As anyone who’s got sons knows, little boys are often messy and gross. That’s just the plain simple truth, from one father of sons and a former little boy, to you.
At least in our home, they somehow manage to pee on every imaginable surface of the toilet except in the bowl, rip and throw clothes off like they’re on fire, wipe boogers behind their beds, fart at inappropriate times, and leave the milk, their bowls, spoons, and the cereal out on the table. Don’t even get me started on scattered toys, missing controllers, or LEGO landmines.
On the one hand, it’s all part of the messiness that comes with the joy and territory of parenting. I’d take the messes and the constant instructions to clean over an empty, sterile house any day of the week.
“Where no oxen are, the crib is clean: but much increase is by the strength of the ox” (Proverbs 14:4).
As the Proverb points out, our children make messes but they must also be trained to be productive contributors to the household. The oxen crapped everywhere, but they were also good for something, which takes practice.

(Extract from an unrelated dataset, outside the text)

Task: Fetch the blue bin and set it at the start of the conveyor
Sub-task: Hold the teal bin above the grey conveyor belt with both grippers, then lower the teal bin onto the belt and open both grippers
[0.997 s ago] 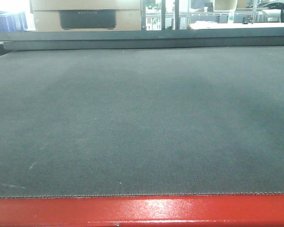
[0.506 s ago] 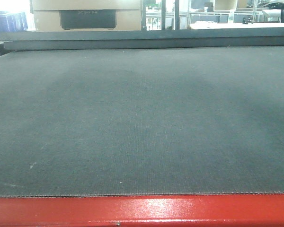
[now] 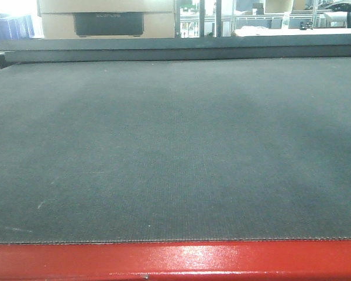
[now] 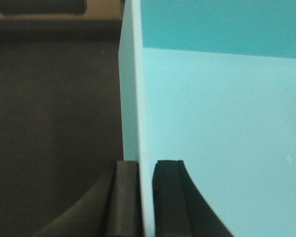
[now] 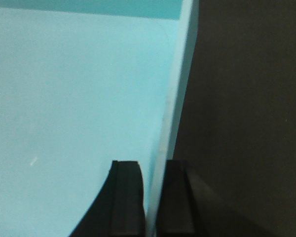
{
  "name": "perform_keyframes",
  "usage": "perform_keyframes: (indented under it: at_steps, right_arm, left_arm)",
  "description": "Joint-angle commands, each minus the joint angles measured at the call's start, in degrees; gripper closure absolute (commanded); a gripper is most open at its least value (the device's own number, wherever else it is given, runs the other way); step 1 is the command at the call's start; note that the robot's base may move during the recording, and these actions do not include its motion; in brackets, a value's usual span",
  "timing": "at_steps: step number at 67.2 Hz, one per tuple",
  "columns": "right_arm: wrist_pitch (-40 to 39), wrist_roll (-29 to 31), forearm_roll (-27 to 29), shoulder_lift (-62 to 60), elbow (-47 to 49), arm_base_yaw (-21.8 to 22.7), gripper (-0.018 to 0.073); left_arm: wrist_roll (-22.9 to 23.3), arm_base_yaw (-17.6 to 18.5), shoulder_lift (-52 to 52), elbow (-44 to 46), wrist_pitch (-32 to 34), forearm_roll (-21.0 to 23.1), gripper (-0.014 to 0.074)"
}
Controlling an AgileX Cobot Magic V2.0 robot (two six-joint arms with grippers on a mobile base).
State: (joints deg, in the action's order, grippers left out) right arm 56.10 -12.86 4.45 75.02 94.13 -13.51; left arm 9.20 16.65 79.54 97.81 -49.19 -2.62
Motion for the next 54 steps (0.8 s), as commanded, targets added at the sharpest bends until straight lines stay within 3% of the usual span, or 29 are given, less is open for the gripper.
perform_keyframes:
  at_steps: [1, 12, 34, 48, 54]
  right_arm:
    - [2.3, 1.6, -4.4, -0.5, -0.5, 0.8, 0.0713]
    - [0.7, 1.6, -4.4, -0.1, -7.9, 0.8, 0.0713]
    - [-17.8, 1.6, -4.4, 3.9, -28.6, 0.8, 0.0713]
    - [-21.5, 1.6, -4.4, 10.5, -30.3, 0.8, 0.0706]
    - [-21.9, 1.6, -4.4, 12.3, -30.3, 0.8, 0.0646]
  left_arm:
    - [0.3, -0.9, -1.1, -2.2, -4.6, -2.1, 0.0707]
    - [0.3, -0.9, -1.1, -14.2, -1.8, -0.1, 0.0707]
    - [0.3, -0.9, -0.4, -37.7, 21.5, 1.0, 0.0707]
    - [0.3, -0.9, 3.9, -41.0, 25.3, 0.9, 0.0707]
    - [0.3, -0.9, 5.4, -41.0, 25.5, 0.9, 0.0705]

Our children have serious potential to make the home stronger, livelier, and more fruitful. Which means we need to start regarding our children as assets and not just liabilities.
Speaking of assets, one of the key ways we turn them into productive contributors, not only to the home but society as a whole, is by teaching them to clean up after themselves. Appreciate order. Respect others by not allowing them to die in the toy-strewn death trap that is your room. Value the sparkle of a clean porcelain bowl. Appreciate the fresh smell of bleach instead of days old urine. And so forth.
When you teach your sons to take pride in cleanliness (which God apparently found so important He inspired an entire book of the Bible about it) you’re setting them up to be better husbands. You’re investing in a world in which grown men stop spitting their chew in urinals and leaving bubble gum in parking lots for others to step in.
As I told my wife recently, if I can give my future daughters-in-law one gift, it’ll be men who know how to make a porcelain tank shine. So help me God.
Men, Take the Lead
Men, our sons need to learn how to value cleanliness, and it’s us as fathers who need to lead the way in showing them how. It’s not time to go on the war path or start issuing ultimatums. It’s time to model and to teach.
If your home is anything like mine, it’s easy to let mom do all the heavy lifting when it comes to keeping the house clean. Without saying it, many of us have adopted the philosophy that cleaning is women’s work.
This is utterly unmanly. Your sons need to know, by your example and instruction, that cleaning is a real man’s work.
If truth be told, many of us are as bad or worse than our children when it comes to creating messes and leaving them for our wives to attend to. Clothes that could go in the hamper end up next to the hamper. I have a dresser but insist on hanging my clothes on the back of a chair. It drives my wife nuts. My toothbrush often doesn’t get put away, nor the caps to my contact lens case.
One of the best ways fathers can lead in their home, especially if they have sons, is by modeling and teaching on cleanliness and order. Jobs get finished and tools get put away, sparkling and in the right place. When we do this, we are reflecting the character of God: “Let all things be done decently and in order” (1 Corinthians 14:40).
Men, one of the greatest things you can teach your sons is cleanliness.
It is a matter of godly order and respect to others to leave things in better shape than you found them. It’s a parable for all of life. It’s a way to honor rather than undo the work your wife and their mother puts into beautifying the home. It makes the world a better place. It makes your sons more attractive to your future daughters-in-law.
Less Philosophy, More Doing
First, you have to model it. Don’t be a slob. Don’t treat your wife like a maid and expect your sons not to imitate you. They will. If you’ve screwed this up as badly as I have at times, start by modeling repentance and apologizing to your wife for exasperating her. That’s an object lesson every son needs to witness firsthand.
Start with the toilet and the observe-do-certify method. Get on your hands and knees and show your sons how to properly clean the inside and outside of a toilet bowl. Show them how to use the proper tools. Teach them how to plunge, brush, spray, and wipe down. Watch them do it. Teach and offer correction. Then, more frequently at first, check in on their work at regular intervals. Praise them when they do well; offer correction and encouragement when they do not.
Teach them how to re-stock toilet paper, replace an empty air freshener bottle, fold and hang a hand towel, and immediately report leaks or non-functioning plumbing to Dad.
The Patches O’Houlihan principle applies here: If you can dodge a wrench, you can dodge a ball. Except in this case, If you can clean a toilet with joy and excellence, you can do just about anything else in life well, too.
The toilet bowl is a phenomenal instructor in manly virtues. Embrace it.
In the words of Helen Unitas, mother of Hall of Famer Johnny Unitas, “If you have to clean toilets for a living , make them shine.”
Most of all, men, teach your sons that cleaning is man’s work.